1. Pandemic Response, Not Virus, Caused Depression

This book is about a virus that caused a global depression. More precisely, it’s about how our reaction to a virus caused a global depression.

Human choices matter. The author argues that while the virus caused disease, it was the policy choices made in response to the pandemic that triggered the economic collapse. The virus itself didn't directly cause the depression; it was the human reaction to it. This highlights the importance of considering the economic consequences of public health measures.

Muddled and contradictory. The choices made were often informed by science and economics, but these fields were themselves in disagreement, leading to muddled and contradictory policies. The suddenness and lethality of the disease created extreme duress, and while experts acted in good faith, it's not clear that any other team would have done better under the circumstances.

Unsung heroes. Despite the policy failures, there were many heroes, including nurses, doctors, hospital staff, sanitation workers, and charitable groups. These individuals worked tirelessly to care for the sick and maintain essential services, often at great personal risk. The author emphasizes that their sacrifices should not blind us to the economic misery caused by the policy response.

2. Lockdowns: Unnecessary, Ineffective, and Costly

In the fullness of time, the 2020 lockdown of the U.S. economy will be viewed as the greatest policy blunder ever.

Lockdowns don't work. The author contends that lockdowns were unnecessary and ineffective, based on flawed science and a failure to consider the costs. They were implemented inconsistently, with varying definitions of "essential" businesses and a patchwork of state-by-state orders. The virus spread regardless of the lockdowns, and people simply found ways around them.

Flattening the curve. The primary goal of lockdowns was to "flatten the curve" of infections, not to reduce total infections or fatalities.
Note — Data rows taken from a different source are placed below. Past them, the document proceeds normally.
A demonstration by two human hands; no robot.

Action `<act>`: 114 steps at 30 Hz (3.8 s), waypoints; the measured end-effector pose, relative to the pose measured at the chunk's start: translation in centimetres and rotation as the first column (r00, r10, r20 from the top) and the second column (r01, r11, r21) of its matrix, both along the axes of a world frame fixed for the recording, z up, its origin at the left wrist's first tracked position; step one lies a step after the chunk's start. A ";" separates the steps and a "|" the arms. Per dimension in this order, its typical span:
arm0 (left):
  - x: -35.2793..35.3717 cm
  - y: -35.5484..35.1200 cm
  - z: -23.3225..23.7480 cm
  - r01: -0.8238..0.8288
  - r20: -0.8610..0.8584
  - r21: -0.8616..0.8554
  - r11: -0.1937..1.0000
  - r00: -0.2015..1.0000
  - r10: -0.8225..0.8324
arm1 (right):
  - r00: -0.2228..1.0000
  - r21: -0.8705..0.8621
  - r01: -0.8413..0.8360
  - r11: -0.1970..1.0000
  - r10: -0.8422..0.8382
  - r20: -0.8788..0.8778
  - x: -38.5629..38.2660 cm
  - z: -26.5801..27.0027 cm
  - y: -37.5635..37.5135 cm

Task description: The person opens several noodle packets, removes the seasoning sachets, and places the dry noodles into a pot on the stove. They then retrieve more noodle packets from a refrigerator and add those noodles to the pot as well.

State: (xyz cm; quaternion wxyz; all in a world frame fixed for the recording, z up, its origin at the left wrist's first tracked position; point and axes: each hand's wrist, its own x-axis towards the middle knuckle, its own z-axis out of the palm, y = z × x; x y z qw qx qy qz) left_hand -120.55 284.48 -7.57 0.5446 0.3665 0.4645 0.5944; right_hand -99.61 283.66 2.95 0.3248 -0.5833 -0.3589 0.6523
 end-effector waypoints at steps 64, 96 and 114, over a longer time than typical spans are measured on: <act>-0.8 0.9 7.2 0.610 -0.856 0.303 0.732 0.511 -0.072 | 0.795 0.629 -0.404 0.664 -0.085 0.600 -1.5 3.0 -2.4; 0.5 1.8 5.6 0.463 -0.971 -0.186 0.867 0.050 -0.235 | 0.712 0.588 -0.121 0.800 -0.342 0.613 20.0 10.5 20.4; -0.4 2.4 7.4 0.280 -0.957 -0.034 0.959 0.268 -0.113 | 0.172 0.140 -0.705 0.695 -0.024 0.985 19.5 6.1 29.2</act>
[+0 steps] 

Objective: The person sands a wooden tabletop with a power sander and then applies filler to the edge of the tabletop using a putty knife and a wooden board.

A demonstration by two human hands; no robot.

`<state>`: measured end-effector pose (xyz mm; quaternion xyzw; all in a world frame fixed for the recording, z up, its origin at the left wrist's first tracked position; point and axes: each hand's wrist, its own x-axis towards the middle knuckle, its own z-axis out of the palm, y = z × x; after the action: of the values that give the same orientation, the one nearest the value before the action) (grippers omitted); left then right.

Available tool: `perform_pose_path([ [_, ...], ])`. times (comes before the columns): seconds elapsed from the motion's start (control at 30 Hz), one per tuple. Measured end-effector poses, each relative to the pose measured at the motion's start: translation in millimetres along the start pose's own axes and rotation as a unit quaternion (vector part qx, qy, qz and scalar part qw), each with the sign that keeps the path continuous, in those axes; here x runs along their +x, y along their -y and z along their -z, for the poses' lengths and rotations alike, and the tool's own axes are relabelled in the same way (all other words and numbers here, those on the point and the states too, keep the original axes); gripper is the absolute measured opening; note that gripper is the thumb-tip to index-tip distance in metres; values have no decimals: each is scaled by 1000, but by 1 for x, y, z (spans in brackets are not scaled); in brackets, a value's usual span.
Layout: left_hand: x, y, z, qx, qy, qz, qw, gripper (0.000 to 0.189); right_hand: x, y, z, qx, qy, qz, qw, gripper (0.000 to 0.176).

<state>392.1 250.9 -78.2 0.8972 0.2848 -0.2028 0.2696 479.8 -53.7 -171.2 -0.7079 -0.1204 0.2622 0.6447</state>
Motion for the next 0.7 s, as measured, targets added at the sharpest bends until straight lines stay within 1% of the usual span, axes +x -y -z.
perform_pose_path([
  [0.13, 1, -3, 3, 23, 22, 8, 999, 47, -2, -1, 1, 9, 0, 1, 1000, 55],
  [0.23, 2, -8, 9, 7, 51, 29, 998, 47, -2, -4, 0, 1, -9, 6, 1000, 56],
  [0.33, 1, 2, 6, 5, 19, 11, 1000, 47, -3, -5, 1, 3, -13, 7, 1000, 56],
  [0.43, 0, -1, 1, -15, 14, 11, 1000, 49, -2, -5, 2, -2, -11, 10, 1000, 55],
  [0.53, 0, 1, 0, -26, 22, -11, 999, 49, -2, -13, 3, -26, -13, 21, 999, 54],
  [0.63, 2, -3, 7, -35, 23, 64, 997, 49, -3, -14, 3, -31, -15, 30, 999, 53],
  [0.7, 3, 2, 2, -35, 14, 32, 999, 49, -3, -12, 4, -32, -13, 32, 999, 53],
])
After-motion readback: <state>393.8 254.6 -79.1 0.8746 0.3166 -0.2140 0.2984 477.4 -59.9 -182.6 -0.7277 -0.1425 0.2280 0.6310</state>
This meant slowing the spread to avoid overwhelming hospitals, but it did not reduce the overall number of cases. The author argues that this was not clearly explained to the public, and that other solutions were available.

Unconsidered costs. The economic costs of the lockdown were enormous, including trillions of dollars in lost wealth and output, as well as tens of thousands of deaths from drugs, alcohol, suicide, and deferred medical care. The author argues that these costs were not adequately considered by policy makers, who focused solely on the virus and ignored the broader consequences.

3. The New Great Depression: A Unique Economic Collapse

The 60 million U.S. job losses in the New Great Depression have played out in just over four months, and more losses are coming.

Not just a recession. The author emphasizes that the current economic crisis is not a typical recession but a depression, characterized by depressed growth relative to trend growth, not just continuous declining output. It's a psychological as much as a numeric phenomenon, with profound behavioral changes that will persist for years.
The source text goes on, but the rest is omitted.